— Work required —
Return the run of lines below that opens with the line containing "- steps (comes" and closes with the line containing "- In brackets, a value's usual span", keeping each one exact.

Collected data
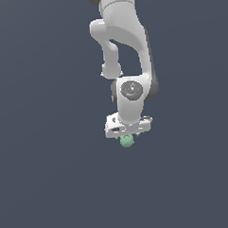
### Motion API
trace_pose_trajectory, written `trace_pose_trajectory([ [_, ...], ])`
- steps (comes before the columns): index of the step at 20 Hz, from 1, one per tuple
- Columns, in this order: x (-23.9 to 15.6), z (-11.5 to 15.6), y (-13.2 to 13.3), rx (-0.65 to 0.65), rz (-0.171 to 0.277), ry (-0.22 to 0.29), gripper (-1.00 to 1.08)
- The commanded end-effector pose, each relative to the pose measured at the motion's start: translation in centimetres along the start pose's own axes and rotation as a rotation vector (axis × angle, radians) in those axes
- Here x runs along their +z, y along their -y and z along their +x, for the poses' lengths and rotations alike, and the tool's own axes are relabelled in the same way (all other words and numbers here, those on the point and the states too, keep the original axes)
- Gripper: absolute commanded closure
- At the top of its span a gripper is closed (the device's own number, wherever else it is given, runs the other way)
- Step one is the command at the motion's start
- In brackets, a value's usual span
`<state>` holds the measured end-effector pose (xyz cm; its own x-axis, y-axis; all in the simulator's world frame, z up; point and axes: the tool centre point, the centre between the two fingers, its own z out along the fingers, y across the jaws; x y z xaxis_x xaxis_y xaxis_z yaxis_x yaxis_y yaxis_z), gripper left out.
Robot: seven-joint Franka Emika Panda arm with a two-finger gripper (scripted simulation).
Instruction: Pick up the object and move it to a goal position.
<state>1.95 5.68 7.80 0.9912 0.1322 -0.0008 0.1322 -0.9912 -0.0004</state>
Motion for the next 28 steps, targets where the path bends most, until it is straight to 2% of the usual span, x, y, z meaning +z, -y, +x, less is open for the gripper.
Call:
trace_pose_trajectory([
  [1,1.3,-0.1,0.0,0.000,0.000,0.001,-0.92],
  [10,3.9,0.1,0.0,-0.001,0.000,-0.001,-0.92],
  [11,3.9,0.1,0.0,-0.001,0.000,-0.001,1.08],
  [28,2.7,-0.3,0.3,-0.001,0.000,-0.001,1.08],
])
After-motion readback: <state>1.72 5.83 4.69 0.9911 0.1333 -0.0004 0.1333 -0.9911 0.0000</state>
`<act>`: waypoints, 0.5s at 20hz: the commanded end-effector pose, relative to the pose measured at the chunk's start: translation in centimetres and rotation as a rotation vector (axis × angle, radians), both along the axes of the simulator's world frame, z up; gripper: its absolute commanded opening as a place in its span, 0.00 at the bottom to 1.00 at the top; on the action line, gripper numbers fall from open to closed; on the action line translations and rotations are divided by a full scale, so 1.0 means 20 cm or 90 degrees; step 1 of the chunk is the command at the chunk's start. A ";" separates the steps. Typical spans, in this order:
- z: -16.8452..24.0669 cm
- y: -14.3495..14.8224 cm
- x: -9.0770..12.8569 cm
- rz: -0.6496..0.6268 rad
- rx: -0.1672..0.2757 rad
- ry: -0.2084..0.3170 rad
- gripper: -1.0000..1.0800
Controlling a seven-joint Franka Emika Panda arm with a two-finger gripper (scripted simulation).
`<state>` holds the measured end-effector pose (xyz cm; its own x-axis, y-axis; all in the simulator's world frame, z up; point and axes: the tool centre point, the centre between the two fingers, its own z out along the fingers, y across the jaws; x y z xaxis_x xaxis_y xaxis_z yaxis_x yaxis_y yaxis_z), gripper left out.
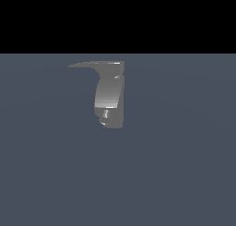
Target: Turn on the faucet by rotating a designated handle.
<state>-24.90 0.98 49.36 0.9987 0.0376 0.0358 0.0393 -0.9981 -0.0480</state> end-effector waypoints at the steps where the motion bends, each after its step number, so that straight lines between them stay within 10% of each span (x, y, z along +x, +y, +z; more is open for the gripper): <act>1: 0.00 0.00 0.00 0.000 0.000 0.000 0.00; 10: -0.03 0.05 0.02 -0.026 0.000 0.001 0.00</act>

— Result —
- steps (comes before the columns): index of the step at 20 Hz, from 1, one per tuple
- Columns, in this order: x (-23.9 to 15.6), z (-11.5 to 15.6), y (-13.2 to 13.3), rx (-0.65 to 0.65), rz (-0.171 to 0.277), ry (-0.22 to 0.29), gripper (-1.00 to 1.08)
- The commanded end-effector pose, each relative to the pose measured at the motion's start: translation in centimetres along the start pose's own axes and rotation as a rotation vector (axis × angle, radians) in those axes
- Here x runs along their +z, y along their -y and z along their +x, for the poses' lengths and rotations alike, and the tool's own axes are relabelled in the same way (all other words and numbers here, those on the point and the states too, keep the original axes)
- Gripper: absolute commanded closure
- At the top of its span a gripper is closed (the device's own number, wherever else it is given, runs the other way)
- Step one is the command at the motion's start
- In brackets, a value's usual span

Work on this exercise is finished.